Del Purgatorio.

El purgatorio, es sabido, se presenta como un subte de vagones casi infinitos.
Tal como delata el herético Codex de Avignon, es el deber del mismo el pasar por las cabeceras de su línea y recoger las almas que allí se encuentran para proporcionarle pasaje al destino que se merezcan.
Con un recorrido que cambia en cada viaje, son las estaciones donde el alma de los recién idos se pone a prueba para manifestar su pertenencia a las huestes celestes o a las legiones demoniacas.
Asi, Se conocen estaciones como la estación “De las promesas incumplidas”; donde los mentirosos son tentados por el canto de sirenas demoniacas que prometen lujuria y tal vez amor, solo para otorgar un lugar en el pozo donde las añoraran desencantados; también se sabe de la estación “Del eterno jolgorio”, lugar donde el alma es recibida por amigos y camaradas ya perdidos para participar de un asado sin fin.
Por supuesto a medida que el subte avanza la forma de las estaciones se hace mas sutil y metafísica; de este modo aquel don Juan que utilizo su belleza para seducir y engañar es asignados a una estación poblada de mujeres donde será encontrado banal y se lo castigara con la indiferencia; se cuenta también, que cuanto mas avanza el recorrido los bondadosos estarán mas cerca de la estación que otorga la paz del espíritu, y, de algún modo, la salvación.
Y así, el subte avanza con cada estación remitiendo casi a los círculos de Dante, con los castigos justos para los réprobos y las merecidas recompensas para los justos.
Sin embargo, hay en los reportes del Codex una ausencia que hace que desconfiemos de ciertas cosas antedichas y se propone así: ¿Que hay del conductor del subte?
Numerosos anexos han tratado de suplir esta falta con teorías de todo tipo; algunas ponderan que el tren funciona por la simple gracia divina y no necesita Motorman alguno, otras proponen una serie de relevos entre ángeles y demonios que se turnan para cumplir la tarea.
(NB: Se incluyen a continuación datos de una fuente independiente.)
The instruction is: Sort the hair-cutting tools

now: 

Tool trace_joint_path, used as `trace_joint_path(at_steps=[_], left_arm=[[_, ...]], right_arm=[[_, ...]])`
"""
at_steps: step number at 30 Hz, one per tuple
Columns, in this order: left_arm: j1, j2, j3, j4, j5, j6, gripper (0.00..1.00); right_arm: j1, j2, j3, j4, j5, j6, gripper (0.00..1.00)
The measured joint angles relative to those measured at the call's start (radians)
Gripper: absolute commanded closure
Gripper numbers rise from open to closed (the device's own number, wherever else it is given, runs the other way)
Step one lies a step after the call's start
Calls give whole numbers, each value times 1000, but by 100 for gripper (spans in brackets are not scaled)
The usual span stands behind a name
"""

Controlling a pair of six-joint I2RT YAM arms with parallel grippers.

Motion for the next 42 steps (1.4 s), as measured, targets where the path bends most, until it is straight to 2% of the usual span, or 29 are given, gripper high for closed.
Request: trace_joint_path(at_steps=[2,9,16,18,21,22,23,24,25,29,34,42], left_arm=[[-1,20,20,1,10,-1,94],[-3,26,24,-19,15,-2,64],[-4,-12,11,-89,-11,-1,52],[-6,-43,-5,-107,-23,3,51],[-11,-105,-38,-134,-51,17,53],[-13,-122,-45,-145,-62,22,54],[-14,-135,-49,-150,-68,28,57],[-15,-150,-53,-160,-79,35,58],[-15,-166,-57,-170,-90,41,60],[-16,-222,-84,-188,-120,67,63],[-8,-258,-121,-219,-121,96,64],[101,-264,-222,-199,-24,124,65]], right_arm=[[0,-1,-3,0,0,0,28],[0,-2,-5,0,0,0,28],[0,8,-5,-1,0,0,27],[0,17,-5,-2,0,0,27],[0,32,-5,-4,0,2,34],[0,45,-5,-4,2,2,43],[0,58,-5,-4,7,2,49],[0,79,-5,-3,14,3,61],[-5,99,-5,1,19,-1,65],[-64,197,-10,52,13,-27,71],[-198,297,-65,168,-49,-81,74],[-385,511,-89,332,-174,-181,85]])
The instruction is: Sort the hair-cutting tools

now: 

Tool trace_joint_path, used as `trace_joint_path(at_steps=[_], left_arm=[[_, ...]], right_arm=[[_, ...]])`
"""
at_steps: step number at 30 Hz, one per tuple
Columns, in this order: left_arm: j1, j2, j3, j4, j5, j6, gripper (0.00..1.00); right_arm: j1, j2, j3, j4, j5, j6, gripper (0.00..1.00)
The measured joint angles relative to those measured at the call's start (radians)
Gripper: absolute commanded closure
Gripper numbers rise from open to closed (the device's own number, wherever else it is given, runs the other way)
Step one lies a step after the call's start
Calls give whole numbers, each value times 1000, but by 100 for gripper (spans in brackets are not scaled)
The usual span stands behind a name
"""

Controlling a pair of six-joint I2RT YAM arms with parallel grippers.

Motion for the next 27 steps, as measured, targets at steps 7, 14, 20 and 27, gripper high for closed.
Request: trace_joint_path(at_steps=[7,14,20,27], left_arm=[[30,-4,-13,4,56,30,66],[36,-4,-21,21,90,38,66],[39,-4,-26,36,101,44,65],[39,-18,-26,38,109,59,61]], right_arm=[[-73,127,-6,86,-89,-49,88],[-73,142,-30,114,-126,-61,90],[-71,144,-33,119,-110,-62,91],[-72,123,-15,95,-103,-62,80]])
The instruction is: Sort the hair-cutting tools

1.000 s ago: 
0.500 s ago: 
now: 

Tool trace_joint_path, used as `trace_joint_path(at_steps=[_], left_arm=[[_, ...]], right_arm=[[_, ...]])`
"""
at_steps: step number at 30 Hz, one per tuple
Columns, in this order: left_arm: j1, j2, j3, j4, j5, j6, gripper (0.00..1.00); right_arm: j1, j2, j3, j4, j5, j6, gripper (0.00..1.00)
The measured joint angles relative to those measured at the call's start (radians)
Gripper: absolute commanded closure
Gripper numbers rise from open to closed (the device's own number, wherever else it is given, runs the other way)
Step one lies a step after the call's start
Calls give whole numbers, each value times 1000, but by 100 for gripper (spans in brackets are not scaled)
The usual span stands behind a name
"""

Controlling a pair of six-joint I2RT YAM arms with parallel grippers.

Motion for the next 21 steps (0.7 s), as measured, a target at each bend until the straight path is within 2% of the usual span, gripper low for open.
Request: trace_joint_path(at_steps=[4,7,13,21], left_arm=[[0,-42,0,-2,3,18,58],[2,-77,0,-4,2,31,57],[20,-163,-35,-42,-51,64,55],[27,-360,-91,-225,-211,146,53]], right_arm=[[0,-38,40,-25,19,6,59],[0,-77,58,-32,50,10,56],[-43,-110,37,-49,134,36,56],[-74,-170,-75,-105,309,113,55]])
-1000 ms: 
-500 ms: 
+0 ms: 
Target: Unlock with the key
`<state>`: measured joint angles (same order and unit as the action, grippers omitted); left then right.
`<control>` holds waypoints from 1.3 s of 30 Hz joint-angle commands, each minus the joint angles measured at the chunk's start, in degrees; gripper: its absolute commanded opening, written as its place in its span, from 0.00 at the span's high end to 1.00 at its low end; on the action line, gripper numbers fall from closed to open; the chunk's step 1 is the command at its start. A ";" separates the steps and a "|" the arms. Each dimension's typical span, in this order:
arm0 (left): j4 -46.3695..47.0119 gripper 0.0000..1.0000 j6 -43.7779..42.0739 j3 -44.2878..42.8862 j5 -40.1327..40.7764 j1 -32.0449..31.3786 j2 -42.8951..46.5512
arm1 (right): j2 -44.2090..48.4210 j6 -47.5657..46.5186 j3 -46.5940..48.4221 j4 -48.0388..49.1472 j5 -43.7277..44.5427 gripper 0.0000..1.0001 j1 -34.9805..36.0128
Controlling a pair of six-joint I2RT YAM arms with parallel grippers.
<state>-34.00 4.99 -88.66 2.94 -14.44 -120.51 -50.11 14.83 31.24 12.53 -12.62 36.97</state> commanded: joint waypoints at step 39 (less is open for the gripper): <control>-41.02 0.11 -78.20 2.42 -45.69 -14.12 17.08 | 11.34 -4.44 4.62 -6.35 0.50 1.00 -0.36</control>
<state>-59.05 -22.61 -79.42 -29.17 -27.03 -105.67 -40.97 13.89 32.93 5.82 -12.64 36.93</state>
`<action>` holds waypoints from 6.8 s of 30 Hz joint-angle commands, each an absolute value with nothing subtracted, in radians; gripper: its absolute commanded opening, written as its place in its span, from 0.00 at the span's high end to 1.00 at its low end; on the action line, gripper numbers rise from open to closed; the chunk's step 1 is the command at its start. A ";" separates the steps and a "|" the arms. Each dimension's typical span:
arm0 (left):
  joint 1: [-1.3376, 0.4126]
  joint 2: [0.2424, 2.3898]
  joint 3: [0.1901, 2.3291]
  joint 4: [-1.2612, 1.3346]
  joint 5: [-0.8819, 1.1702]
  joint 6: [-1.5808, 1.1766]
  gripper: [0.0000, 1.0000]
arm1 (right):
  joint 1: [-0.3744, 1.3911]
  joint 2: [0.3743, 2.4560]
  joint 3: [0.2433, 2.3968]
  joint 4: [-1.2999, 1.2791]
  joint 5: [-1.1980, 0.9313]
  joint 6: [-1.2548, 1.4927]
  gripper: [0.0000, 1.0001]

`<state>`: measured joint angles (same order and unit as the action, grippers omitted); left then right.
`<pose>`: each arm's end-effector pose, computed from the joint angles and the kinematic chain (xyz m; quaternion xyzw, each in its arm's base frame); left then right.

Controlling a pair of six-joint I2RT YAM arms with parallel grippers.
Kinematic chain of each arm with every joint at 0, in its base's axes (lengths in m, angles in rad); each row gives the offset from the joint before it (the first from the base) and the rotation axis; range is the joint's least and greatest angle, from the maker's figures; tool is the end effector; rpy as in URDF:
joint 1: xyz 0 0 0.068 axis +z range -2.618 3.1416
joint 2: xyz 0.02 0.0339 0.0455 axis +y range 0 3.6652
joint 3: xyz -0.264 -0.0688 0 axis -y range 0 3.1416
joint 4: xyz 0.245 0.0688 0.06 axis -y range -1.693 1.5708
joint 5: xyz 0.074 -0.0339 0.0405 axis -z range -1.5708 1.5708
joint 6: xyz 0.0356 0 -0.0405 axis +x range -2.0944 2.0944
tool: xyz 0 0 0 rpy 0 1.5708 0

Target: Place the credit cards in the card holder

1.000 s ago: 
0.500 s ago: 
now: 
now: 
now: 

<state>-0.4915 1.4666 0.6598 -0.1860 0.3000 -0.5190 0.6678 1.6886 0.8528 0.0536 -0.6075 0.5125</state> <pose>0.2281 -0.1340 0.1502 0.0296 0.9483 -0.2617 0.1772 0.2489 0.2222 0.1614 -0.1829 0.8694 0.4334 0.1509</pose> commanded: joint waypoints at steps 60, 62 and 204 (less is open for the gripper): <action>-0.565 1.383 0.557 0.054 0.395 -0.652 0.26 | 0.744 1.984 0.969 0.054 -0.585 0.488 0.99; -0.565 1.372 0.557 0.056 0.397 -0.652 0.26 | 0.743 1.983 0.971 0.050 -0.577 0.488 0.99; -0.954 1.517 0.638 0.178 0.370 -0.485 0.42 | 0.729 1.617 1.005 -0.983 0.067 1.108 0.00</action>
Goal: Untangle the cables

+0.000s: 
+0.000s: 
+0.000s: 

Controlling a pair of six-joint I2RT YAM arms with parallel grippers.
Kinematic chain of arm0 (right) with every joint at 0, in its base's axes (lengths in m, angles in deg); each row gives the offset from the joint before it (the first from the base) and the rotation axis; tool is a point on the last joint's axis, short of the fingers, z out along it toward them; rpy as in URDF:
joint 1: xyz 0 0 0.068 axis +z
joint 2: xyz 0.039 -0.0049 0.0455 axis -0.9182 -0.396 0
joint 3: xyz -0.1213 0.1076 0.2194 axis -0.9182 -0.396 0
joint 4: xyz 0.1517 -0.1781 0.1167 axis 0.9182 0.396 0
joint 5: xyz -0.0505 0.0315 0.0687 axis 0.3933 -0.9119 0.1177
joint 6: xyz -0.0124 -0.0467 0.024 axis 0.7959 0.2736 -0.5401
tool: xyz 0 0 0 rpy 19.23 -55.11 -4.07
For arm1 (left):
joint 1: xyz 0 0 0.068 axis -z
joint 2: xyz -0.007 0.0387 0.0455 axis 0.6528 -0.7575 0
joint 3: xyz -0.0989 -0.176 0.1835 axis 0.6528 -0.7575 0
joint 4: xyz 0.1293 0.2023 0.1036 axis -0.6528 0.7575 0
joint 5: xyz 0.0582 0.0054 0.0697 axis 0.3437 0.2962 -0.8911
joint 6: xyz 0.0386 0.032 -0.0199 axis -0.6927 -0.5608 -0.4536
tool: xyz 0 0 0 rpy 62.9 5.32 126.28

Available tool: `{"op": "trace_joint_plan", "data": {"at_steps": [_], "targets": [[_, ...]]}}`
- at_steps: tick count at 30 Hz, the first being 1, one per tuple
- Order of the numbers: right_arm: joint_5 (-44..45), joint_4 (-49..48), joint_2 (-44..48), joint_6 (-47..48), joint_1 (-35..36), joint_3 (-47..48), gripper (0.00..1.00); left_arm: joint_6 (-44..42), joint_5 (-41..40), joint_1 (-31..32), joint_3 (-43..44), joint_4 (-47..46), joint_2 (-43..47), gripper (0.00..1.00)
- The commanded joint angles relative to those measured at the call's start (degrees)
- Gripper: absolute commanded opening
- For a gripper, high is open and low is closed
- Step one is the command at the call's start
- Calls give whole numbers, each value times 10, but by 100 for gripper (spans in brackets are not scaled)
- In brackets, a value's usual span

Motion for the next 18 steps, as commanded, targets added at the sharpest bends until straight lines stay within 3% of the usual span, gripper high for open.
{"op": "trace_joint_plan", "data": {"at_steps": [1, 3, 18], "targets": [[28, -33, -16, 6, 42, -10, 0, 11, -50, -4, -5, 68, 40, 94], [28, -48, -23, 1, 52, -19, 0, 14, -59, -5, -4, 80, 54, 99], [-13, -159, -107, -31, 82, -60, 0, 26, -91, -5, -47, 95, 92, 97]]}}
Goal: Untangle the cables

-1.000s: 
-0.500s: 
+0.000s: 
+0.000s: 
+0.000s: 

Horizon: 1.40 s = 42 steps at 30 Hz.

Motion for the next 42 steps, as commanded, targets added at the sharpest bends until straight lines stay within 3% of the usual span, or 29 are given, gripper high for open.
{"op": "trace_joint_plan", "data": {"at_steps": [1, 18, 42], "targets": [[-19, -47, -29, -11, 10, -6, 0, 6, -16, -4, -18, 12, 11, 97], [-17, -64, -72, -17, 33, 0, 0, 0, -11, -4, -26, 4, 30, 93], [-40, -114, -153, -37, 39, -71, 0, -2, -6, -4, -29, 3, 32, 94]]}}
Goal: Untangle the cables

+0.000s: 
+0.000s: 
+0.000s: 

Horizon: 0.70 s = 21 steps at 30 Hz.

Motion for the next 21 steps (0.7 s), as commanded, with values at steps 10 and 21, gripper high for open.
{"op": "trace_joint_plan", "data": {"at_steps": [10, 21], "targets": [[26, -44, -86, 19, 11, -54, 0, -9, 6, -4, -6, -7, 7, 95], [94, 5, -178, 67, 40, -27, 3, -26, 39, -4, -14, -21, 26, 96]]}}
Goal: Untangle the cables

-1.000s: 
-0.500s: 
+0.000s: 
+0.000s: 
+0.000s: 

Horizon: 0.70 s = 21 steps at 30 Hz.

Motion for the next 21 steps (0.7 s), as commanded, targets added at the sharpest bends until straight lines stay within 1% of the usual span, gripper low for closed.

Sin embargo, ambas teorías resultan claramente insatisfactorias pues existe una tercera proposición mas adecuada a los fines del informe; según esta teoría el conductor del subte no es otro que el mismísimo Lucifer, el primero de los caidos, condenado a recorrer el circuito durante toda la eternidad.
Por supuesto, nadie se ha atrevido a lo largo de las épocas a siquiera pispear por la ventanilla para poder comprobarlo.
No obstante, cuenta la leyenda que su maligna presencia puede sentirse de modo casi palpable en el subte línea C entre las cinco y cinco y diez de la tarde. Sin duda, cualquiera que lo haya tomado podrá aseverar que el diablo esta ahí: en el olor mohoso y muerto, el calor imposible y la actitud de los pasajeros.